# [Brief]
Filter the listing down to the lines containing the word "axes".

◆ ◆ ◆ ◆ ◆ ◆ ◆

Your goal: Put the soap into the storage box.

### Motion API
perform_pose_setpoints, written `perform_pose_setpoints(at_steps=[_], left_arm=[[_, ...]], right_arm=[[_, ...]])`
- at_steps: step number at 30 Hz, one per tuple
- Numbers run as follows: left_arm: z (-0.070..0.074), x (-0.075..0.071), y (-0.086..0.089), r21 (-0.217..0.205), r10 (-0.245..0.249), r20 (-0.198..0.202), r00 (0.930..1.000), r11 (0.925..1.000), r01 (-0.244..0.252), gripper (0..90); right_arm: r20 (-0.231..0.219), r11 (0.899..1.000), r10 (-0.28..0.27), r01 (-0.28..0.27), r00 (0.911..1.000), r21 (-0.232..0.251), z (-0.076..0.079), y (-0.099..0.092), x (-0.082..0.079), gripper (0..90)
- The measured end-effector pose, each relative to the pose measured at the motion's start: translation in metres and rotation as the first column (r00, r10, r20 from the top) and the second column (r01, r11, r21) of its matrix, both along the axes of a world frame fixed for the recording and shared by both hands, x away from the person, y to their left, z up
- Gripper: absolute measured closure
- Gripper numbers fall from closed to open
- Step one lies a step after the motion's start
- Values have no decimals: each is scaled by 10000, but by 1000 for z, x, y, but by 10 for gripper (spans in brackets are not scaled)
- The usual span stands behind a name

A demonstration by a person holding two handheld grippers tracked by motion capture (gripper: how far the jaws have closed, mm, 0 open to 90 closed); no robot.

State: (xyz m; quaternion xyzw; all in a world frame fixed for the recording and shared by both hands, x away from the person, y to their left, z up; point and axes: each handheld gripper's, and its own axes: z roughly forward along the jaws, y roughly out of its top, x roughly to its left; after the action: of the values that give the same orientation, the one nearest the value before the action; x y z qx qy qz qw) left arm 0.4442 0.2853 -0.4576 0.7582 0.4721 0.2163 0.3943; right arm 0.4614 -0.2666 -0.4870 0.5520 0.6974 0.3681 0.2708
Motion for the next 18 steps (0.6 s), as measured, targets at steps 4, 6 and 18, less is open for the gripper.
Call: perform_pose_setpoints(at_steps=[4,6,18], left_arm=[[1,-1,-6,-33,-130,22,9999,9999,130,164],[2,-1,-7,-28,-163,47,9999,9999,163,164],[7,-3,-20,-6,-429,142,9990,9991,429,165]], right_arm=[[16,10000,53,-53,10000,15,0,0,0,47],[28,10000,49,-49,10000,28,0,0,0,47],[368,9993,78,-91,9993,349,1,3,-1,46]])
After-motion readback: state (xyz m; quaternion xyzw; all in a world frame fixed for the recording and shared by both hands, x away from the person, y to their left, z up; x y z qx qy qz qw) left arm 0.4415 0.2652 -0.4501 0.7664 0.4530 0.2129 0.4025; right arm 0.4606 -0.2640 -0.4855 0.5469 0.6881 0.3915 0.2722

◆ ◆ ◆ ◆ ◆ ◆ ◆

# [Solved problem]
- The measured end-effector pose, each relative to the pose measured at the motion's start: translation in metres and rotation as the first column (r00, r10, r20 from the top) and the second column (r01, r11, r21) of its matrix, both along the axes of a world frame fixed for the recording and shared by both hands, x away from the person, y to their left, z up
State: (xyz m; quaternion xyzw; all in a world frame fixed for the recording and shared by both hands, x away from the person, y to their left, z up; point and axes: each handheld gripper's, and its own axes: z roughly forward along the jaws, y roughly out of its top, x roughly to its left; after the action: of the values that give the same orientation, the one nearest the value before the action; x y z qx qy qz qw) left arm 0.4442 0.2853 -0.4576 0.7582 0.4721 0.2163 0.3943; right arm 0.4614 -0.2666 -0.4870 0.5520 0.6974 0.3681 0.2708

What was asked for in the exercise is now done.